"Ümitvar olunuz, şu istikbal inkılâbı içinde en yüksek gür sada İslâm'ın sadası olacaktır."

Piyasalar

Kalbiniz rahat olsun

Sadettin Önal
22 Kasım 2018, Perşembe
Zaman ahir zaman. Allah’ın kendisine yemin ettiği asır. Her şey çok hızlı akıyor. Olaylar çok çabuk gelişiyor, gündem hızlı değişiyor.

Geniş dairedeki olaylar elbette hepimizi az veya çok etkiliyor. Dar dairedekilerin etkisi oldukça yüksek. Özellikle merkeze “biz” ve “dâvâmız” konulmuşsa insanın etkilenmemesi mümkün değil. Bu etki bizim kalbimize vuruyor. Kalbimiz atmosferdeki değişimden daha hızlı değişiyor. Halden hale geçiyor. Bu hallere dayanmak oldukça zor. Bu çarpıntının ritmi sevgi ile nefret arasında hızla gidip geliyor.

Bu baş döndürücü çarpıntıdan nasıl kalp huzuru ile çıkabiliriz?

Ritmin sevgi noktasına yükselmesi pek problem oluşturmayabilir. Fakat nefret, kin ve öfke noktaları ise oldukça sıkıntılı. Bu sıkıntı kalbimizi bir ahtapot gibi sarıyor ve sıkıyor. Bu sıkıntıdan nasıl kurtulabiliriz?

Hakkımızda çeşitli şeyler söylenebilir. Bu söylenenler arkamızdan olabildiği gibi yüzümüze de yapılabilir. 

Küçük düşürücü ifadeler yer aldığı gibi aşağılayıcı hakaretli sözler de bulunabilir. Bütün bunlar karşısında önemli olan kalbimizin selâmetidir. Kalbimizi rahatlatmak için bir de nefsimize söz dinletmek gerekir. Söylenenler yetmiyormuş gibi bir de nefsimiz devreye girer. Kalbimizin sıkıntıdan kurtulması için nefsimizle bir mücadele başlar.
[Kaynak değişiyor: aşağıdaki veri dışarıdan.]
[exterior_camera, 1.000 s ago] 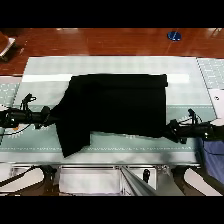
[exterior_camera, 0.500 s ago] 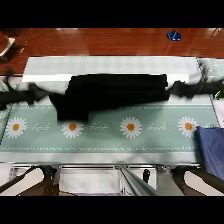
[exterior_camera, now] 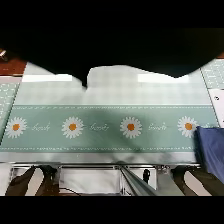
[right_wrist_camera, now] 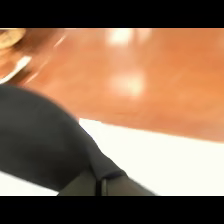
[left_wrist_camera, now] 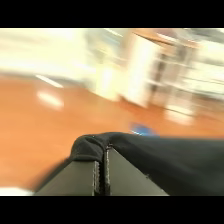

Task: Fold the shirts.

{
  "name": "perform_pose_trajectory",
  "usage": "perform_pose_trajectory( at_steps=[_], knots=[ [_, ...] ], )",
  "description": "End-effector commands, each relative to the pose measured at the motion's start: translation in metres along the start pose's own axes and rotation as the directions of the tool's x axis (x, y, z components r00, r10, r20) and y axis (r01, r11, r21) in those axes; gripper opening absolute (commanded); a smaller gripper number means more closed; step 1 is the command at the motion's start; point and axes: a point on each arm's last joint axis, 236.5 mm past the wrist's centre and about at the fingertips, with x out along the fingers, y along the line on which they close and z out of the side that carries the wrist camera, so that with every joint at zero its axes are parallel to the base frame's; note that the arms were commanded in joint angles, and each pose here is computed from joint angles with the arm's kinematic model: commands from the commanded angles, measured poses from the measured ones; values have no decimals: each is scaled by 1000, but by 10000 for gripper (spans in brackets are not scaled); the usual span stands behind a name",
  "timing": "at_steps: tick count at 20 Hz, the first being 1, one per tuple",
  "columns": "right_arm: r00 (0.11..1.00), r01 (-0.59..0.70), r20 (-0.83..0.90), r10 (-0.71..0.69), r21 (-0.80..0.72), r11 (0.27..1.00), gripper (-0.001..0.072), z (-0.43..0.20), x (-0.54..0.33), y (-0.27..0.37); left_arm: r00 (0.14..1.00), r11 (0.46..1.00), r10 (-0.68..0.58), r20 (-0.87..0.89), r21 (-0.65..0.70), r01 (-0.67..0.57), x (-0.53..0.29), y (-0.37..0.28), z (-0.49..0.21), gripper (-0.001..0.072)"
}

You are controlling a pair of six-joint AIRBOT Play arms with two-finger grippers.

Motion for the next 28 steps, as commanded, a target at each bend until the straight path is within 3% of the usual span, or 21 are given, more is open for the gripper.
perform_pose_trajectory(
  at_steps=[1, 3, 7, 11, 15, 20, 23, 28],
  knots=[
    [966, 234, 129, -225, -63, 970, 24, -2, -99, -1, 921, 916, 302, 247, 193, -352, -115, -9, 59, 23],
    [947, 292, 156, -280, -60, 955, 24, -11, -131, 2, 891, 888, 316, 325, 231, -399, -160, -25, 67, 23],
    [947, 318, 53, -316, -35, 947, 24, -45, -143, 0, 909, 895, 263, 324, 269, -355, -186, -33, 63, 23],
    [969, 176, -178, -169, 26, 984, 24, -91, -73, -2, 941, 913, 303, 149, 237, -332, -137, 1, 18, 23],
    [940, 16, -340, 43, 170, 985, 24, -153, 14, -7, 935, 948, 311, -171, 129, -292, -61, 45, -84, 24],
    [894, 72, -444, 65, 285, 956, 24, -229, 114, -65, 806, 982, 185, -562, 74, -174, 27, 85, -246, 24],
    [890, 69, -444, 105, 358, 931, 24, -250, 189, -99, 771, 976, 112, -626, -77, -203, 94, 112, -305, 24],
    [851, 153, -508, 134, 484, 862, 24, -318, 307, -166, 726, 906, 34, -687, -286, -313, 189, 159, -396, 24]
  ],
)
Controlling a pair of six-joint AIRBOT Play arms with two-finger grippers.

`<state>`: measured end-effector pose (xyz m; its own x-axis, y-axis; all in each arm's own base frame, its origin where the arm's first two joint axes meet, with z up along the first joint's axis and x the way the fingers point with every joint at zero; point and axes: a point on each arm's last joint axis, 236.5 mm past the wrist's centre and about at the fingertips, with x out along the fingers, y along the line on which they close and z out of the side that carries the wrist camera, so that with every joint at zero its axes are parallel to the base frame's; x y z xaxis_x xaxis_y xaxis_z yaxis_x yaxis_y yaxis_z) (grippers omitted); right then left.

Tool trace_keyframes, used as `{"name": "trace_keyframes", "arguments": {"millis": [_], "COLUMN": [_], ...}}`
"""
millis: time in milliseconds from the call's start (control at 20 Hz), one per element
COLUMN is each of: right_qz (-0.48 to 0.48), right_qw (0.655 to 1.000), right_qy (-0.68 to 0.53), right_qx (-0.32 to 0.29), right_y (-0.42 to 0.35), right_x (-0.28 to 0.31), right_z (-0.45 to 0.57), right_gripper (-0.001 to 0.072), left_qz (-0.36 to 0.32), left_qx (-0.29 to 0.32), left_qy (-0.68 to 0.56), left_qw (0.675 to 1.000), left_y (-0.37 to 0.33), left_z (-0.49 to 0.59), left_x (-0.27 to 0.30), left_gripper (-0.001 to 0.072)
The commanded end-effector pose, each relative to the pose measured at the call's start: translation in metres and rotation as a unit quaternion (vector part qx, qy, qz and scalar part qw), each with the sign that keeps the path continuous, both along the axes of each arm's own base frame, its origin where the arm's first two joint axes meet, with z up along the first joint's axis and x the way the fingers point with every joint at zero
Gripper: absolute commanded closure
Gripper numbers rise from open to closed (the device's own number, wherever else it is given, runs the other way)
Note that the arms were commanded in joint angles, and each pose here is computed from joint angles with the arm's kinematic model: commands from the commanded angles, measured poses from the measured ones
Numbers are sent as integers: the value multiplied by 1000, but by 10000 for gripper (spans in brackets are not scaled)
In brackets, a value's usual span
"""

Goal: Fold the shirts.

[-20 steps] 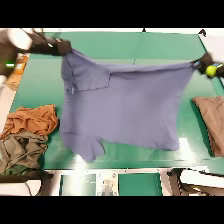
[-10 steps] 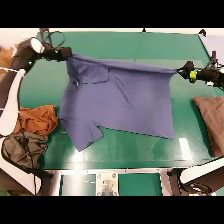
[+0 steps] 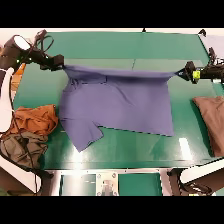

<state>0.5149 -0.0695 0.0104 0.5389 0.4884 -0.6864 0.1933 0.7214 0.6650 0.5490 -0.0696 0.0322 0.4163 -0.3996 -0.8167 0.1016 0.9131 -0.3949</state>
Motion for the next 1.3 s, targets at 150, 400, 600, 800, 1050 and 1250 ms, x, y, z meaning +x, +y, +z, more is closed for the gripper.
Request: {"name": "trace_keyframes", "arguments": {"millis": [150, 400, 600, 800, 1050, 1250], "right_qz": [20, 26, 21, 43, -14, -100], "right_qw": [990, 980, 977, 974, 969, 966], "right_qy": [138, 199, 211, 221, 244, 240], "right_qx": [-37, -6, 6, 17, -12, 4], "right_y": [7, 27, 32, 31, 27, 34], "right_x": [-89, -131, -134, -155, -238, -295], "right_z": [-55, -93, -92, -60, -48, -67], "right_gripper": [700, 698, 344, 407, 438, 438], "left_qz": [-45, -44, -41, -29, -2, 37], "left_qx": [-1, -6, -9, -12, 24, 21], "left_qy": [145, 199, 205, 278, 275, 275], "left_qw": [988, 979, 978, 960, 961, 960], "left_y": [-5, -6, -6, 5, 17, 11], "left_z": [-45, -81, -79, -58, -48, -82], "left_x": [-69, -96, -98, -135, -208, -299], "left_gripper": [677, 677, 594, 233, 238, 236]}}
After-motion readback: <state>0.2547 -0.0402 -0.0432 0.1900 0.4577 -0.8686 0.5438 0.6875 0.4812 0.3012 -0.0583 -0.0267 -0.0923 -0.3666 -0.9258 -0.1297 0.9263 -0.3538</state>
Kullanılan tahkir ifadeleri, beyan edilen eksiklikler şahsımıza ve nefsimize mi ait olduğunu kontrol etmeliyiz. Bu konuda çok ciddî olmalıyız. Hatta nefsimize bu konuda hiç güven duymamak esastır. Âyette geçen ifade ile “Ben nefsimi temize çıkarmam. Çünkü nefis daima kötülüğe sevk eder.”1 Nefsinin ayıplarını, kusurlarını, eksikliklerini gösterenden memnun olmak kişiyi yüceltir. Söylenenler doğru ise nefis terbiyesinde bize yardımcı olanlara ve destekte bulunanlara minnet duymalı, teşekkür etmeli, “Allah razı olsun” demeliyiz. Kendimizi gururdan kurtarmaya yardım edenler bu takdiri hak ediyorlar.
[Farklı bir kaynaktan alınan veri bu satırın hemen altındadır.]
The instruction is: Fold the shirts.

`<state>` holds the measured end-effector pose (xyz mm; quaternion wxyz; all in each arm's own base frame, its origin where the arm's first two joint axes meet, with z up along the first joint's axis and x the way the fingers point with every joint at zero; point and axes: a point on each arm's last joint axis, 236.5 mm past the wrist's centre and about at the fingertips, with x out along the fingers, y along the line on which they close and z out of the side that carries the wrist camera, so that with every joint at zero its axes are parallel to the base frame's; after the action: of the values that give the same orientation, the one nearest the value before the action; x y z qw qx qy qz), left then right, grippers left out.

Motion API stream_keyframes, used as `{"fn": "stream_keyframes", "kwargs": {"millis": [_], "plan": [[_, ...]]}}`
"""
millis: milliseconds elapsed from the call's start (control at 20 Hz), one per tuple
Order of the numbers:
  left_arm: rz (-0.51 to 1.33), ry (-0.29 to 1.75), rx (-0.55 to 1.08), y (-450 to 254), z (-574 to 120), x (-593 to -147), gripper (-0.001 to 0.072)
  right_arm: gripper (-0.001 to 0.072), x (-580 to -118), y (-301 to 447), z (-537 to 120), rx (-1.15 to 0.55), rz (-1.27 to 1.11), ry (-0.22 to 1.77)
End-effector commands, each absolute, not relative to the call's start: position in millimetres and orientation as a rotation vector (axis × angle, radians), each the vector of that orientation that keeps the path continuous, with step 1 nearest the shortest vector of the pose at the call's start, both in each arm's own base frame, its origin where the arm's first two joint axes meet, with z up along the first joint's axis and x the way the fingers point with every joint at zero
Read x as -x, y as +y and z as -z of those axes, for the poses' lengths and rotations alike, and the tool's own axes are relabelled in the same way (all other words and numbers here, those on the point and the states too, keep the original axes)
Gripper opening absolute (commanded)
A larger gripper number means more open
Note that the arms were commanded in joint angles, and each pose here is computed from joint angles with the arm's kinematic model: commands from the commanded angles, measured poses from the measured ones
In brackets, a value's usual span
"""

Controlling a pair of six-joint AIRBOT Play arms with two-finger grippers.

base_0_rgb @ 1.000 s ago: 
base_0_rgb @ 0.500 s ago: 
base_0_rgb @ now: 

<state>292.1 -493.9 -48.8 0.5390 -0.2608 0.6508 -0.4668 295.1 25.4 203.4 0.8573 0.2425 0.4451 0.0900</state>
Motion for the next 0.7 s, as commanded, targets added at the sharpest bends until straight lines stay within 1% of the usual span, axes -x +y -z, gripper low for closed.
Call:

Kullanılan tahkir ifadeleri, beyan edilen eksiklikler eğer gerçeği yansıtmıyorsa, yalan ve iftira ise bizi gösterişten, riyadan, şöhretten dünyaya ait bir meşhur olma özelliğinden kurtarır. Ahiret âleminde geçerliliği olmayan böyle bir halden bizi kurtaranlar yalan da söyleseler bize fayda sağlamış olmuyorlar mı? Bizim menfaatimize olan bu halden onlara küsmek, darılmak yerine onlardan memnun olmak gerekmez mi?
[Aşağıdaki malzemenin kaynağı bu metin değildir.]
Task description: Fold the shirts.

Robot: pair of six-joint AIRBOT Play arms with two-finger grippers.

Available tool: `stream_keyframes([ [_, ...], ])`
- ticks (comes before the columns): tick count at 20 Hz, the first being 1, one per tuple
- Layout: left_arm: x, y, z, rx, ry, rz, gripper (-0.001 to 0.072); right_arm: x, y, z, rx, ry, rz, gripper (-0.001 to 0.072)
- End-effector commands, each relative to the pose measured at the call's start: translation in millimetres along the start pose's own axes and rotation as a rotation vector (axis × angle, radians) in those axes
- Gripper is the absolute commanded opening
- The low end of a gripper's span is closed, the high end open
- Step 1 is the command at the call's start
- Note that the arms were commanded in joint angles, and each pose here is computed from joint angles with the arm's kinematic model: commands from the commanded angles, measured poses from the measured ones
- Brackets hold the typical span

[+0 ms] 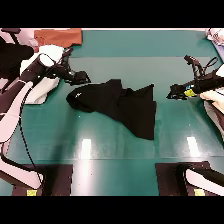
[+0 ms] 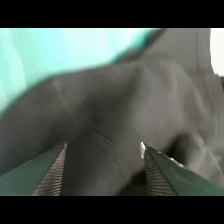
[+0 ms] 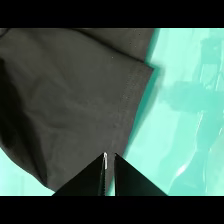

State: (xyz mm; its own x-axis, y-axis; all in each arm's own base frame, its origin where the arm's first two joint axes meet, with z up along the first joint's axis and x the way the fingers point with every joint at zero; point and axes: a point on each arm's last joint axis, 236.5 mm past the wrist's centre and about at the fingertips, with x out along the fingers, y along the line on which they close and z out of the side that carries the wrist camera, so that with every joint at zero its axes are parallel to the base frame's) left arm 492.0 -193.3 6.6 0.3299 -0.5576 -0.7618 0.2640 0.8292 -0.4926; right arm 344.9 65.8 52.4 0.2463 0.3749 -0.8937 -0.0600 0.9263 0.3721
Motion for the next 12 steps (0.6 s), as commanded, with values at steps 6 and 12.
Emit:
stream_keyframes([
  [6,18.8,-35.5,-15.5,0.174,0.048,-0.027,0.0027,-2.0,-7.0,1.4,0.018,-0.006,-0.006,0.0102],
  [12,-46.7,-72.0,8.5,0.274,0.079,-0.013,0.0026,-1.7,-7.0,0.6,0.018,-0.003,-0.006,0.0102],
])
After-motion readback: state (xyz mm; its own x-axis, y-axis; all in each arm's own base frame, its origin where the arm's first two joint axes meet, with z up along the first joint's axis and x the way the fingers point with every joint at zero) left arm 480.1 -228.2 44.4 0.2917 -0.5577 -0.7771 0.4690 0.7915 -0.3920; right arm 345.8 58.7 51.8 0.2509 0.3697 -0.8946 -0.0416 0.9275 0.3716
Bize yapılan sataşmalar, kullanılan tahkir ifadeleri, söylenilen hakaret muhtevalı sözler iman ve Kur’ân’a hizmet eden özeliklerimize yönelik olabilir. Onun problemi bizimle değildir. Onun sıkıntısı bizim dayandığımız güçledir. Biz uygun bir dil ile davamızı anlatmaya devam ederiz. Hizmetimizi yürütürüz. Dinin ve Kur’ân’ın emirlerine sebat ve sadâkatla sahip çıkarız. Bayağı sözleri söyleyenleri de izzetli olan ve hikmetle iş yapan Rabbimize havale ederiz. O Allah ki hikmetiyle kendi izzetini koruduğu gibi kendine kul olanların da izzetini korur ve adaletle hükmeder. Bunu bilmek de bizim kalbimizi rahatlatacak en önemli etkenlerdendir.

Şayet yapılan aşağılamalar, söylenilen tahkirler bizi küçük düşürmek ve çürütmek için ise durum biraz farklılık arz edebilir. Bu halde de kendimizi savunmak bize düşmez. Biz bu dünyada misafiriz. Bulunduğumuz ortamda yalnız değiliz. Misafir olduğumuz ortamda dostlarımız var, büyük kabul ettiğimiz hatırı sayılır abilerimiz var, bulunduğumuz mahallin, bölgenin emniyet görevlileri var. Yaşadığımız memleketin adliyeleri var, âdil hâkimleri, âdil idarecileri var. Bu meselede söz söyleyecek onlardır, probleme el koyacak onlardır, hükmü verecek hakkın hatırını âli tutacak, yüksek tutacak âdil mahkeme ve yönetimdir. 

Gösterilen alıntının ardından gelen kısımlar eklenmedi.